- 62°08′50″N 6°04′26″E﻿ / ﻿62.147106°N 6.073846°E
- Established: 1798
- Dissolved: 26 April 2021
- Jurisdiction: Southern Sunnmøre
- Location: Volda, Norway
- Coordinates: 62°08′50″N 6°04′26″E﻿ / ﻿62.147106°N 6.073846°E
- Appeals to: Frostating Court of Appeal
- Website: Official website

Chief Judge (Sørenskriver)
- Currently: Elisabeth Wiik

= Søre Sunnmøre District Court =

Former district court in Volda, Norway

Søre Sunnmøre District Court (Søre Sunnmøre tingrett) was a district court in Møre og Romsdal county, Norway. The court was based in the village of Volda. The court existed until 2021. It had jurisdiction over southern part of the county which included the municipalities of Herøy, Sande, Vanylven, Volda, and Ørsta. Cases from this court could be appealed to Frostating Court of Appeal. The court was led by the chief judge (Sorenskriver) Elisabeth Wiik. This court employed a chief judge, two other judges, and three prosecutors.

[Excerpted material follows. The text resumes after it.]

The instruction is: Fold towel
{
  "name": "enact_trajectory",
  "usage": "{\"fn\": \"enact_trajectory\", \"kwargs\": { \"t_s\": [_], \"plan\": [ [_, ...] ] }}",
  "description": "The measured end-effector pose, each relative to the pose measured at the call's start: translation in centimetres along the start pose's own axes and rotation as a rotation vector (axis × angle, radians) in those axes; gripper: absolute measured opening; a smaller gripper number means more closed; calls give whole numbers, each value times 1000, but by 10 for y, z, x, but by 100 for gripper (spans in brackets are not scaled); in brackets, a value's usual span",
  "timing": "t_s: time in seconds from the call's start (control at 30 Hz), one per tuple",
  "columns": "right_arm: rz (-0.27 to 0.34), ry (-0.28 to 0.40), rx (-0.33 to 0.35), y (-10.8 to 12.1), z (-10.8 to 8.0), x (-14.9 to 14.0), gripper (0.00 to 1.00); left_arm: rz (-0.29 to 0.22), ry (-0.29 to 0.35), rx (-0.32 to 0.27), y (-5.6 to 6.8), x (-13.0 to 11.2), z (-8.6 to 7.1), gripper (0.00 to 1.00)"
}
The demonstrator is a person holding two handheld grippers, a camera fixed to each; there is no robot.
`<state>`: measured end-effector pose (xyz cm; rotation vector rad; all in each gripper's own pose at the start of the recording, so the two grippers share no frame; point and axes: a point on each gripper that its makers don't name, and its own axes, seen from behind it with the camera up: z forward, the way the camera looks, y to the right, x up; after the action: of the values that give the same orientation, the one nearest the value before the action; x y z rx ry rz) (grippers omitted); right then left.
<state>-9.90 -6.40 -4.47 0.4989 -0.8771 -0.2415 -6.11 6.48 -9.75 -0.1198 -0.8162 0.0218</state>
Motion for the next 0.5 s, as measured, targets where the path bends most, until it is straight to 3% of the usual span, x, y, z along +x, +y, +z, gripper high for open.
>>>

The court was a court of first instance. Its judicial duties were mainly to settle criminal cases and to resolve civil litigation as well as bankruptcy. The administration and registration tasks of the court included death registration, issuing certain certificates, performing duties of a notary public, and officiating civil wedding ceremonies. Cases from this court were heard by a combination of professional judges and lay judges.

==History==
In 1798, the old Sunnmøre district court was divided into Søre Sunnmøre District Court (based in Volda) and Nordre Sunnmøre District Court (based in Ålesund). The name of the northern court was later changed to simply Sunnmøre District Court. In 1967, Ulstein Municipality and Hareid Municipality were transferred from the Søre Sunnmøre District Court to the Sunnmøre District Court. On 26 April 2021, this court was merged with the Sunnmøre District Court, Romsdal District Court, and Nordmøre District Court to create the new Møre og Romsdal District Court.